*Exercise details*:
Please repeat each line of the data exactly, with nothing left out.

*Data below*:

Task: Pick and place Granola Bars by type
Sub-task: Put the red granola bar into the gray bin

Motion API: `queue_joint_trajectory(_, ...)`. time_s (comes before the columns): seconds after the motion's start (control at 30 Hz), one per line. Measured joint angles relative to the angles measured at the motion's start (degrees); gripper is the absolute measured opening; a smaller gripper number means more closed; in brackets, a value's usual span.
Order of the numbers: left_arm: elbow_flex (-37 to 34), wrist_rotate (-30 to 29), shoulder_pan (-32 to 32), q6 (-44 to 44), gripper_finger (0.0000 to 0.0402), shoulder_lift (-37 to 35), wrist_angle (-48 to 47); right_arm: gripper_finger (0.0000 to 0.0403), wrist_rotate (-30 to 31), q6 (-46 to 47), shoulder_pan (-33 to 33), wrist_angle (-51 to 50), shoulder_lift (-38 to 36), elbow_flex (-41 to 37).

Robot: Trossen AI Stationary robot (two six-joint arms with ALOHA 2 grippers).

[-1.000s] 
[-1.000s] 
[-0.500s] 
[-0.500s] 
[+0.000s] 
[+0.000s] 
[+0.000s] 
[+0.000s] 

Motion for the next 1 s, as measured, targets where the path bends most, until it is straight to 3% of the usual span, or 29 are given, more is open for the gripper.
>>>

*Answer box*:
Task: Pick and place Granola Bars by type
Sub-task: Put the red granola bar into the gray bin

Motion API: `queue_joint_trajectory(_, ...)`. time_s (comes before the columns): seconds after the motion's start (control at 30 Hz), one per line. Measured joint angles relative to the angles measured at the motion's start (degrees); gripper is the absolute measured opening; a smaller gripper number means more closed; in brackets, a value's usual span.
Order of the numbers: left_arm: elbow_flex (-37 to 34), wrist_rotate (-30 to 29), shoulder_pan (-32 to 32), q6 (-44 to 44), gripper_finger (0.0000 to 0.0402), shoulder_lift (-37 to 35), wrist_angle (-48 to 47); right_arm: gripper_finger (0.0000 to 0.0403), wrist_rotate (-30 to 31), q6 (-46 to 47), shoulder_pan (-33 to 33), wrist_angle (-51 to 50), shoulder_lift (-38 to 36), elbow_flex (-41 to 37).

Robot: Trossen AI Stationary robot (two six-joint arms with ALOHA 2 grippers).

[-1.000s] 
[-1.000s] 
[-0.500s] 
[-0.500s] 
[+0.000s] 
[+0.000s] 
[+0.000s] 
[+0.000s] 

Motion for the next 1 s, as measured, targets where the path bends most, until it is straight to 3% of the usual span, or 29 are given, more is open for the gripper.
>>>

The output is complete.